▸ Task item: Only the lines from the one containing "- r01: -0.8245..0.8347" through the end of the listing below belong in your answer; retype them exactly.

-------- Data excerpt --------

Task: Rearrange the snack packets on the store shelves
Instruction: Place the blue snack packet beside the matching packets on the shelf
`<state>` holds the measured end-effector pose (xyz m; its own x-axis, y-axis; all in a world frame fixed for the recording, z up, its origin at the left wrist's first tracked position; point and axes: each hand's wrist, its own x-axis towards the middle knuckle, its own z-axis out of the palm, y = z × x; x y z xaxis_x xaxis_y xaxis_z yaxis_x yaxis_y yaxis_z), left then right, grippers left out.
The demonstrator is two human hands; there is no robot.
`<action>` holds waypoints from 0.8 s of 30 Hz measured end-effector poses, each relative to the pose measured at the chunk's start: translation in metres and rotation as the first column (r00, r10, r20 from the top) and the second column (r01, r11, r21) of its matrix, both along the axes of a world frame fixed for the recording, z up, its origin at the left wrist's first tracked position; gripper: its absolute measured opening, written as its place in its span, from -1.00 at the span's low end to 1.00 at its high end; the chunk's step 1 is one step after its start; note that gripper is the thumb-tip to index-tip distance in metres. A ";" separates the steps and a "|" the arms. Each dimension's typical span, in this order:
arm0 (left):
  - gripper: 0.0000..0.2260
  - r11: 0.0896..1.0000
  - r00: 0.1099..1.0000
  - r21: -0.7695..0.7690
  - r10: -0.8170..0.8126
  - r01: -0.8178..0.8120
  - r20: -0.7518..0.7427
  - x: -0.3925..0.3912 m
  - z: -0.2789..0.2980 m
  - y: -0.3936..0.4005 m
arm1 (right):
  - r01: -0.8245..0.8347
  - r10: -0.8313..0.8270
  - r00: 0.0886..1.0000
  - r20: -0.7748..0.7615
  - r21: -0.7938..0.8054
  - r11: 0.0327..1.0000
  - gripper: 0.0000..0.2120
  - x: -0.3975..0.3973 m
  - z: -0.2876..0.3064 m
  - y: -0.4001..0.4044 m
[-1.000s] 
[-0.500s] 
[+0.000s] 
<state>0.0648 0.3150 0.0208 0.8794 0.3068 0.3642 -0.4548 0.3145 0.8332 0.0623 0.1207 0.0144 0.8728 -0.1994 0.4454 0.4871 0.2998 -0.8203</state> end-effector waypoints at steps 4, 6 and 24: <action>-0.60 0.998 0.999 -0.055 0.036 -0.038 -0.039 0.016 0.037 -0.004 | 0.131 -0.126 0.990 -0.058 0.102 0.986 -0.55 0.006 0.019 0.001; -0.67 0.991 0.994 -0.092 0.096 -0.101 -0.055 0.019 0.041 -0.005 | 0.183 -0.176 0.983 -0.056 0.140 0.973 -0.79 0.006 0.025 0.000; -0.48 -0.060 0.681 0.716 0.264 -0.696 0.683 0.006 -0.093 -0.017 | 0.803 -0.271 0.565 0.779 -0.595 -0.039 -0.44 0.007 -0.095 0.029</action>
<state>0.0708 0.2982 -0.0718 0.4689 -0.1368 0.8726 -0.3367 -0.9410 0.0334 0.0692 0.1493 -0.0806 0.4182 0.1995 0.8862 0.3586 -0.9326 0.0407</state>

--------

▸ Written solution:
  - r01: -0.8245..0.8347
  - r10: -0.8313..0.8270
  - r00: 0.0886..1.0000
  - r20: -0.7748..0.7615
  - r21: -0.7938..0.8054
  - r11: 0.0327..1.0000
  - gripper: 0.0000..0.2120
  - x: -0.3975..0.3973 m
  - z: -0.2876..0.3064 m
  - y: -0.4001..0.4044 m
[-1.000s] 
[-0.500s] 
[+0.000s] 
<state>0.0648 0.3150 0.0208 0.8794 0.3068 0.3642 -0.4548 0.3145 0.8332 0.0623 0.1207 0.0144 0.8728 -0.1994 0.4454 0.4871 0.2998 -0.8203</state> end-effector waypoints at steps 4, 6 and 24: <action>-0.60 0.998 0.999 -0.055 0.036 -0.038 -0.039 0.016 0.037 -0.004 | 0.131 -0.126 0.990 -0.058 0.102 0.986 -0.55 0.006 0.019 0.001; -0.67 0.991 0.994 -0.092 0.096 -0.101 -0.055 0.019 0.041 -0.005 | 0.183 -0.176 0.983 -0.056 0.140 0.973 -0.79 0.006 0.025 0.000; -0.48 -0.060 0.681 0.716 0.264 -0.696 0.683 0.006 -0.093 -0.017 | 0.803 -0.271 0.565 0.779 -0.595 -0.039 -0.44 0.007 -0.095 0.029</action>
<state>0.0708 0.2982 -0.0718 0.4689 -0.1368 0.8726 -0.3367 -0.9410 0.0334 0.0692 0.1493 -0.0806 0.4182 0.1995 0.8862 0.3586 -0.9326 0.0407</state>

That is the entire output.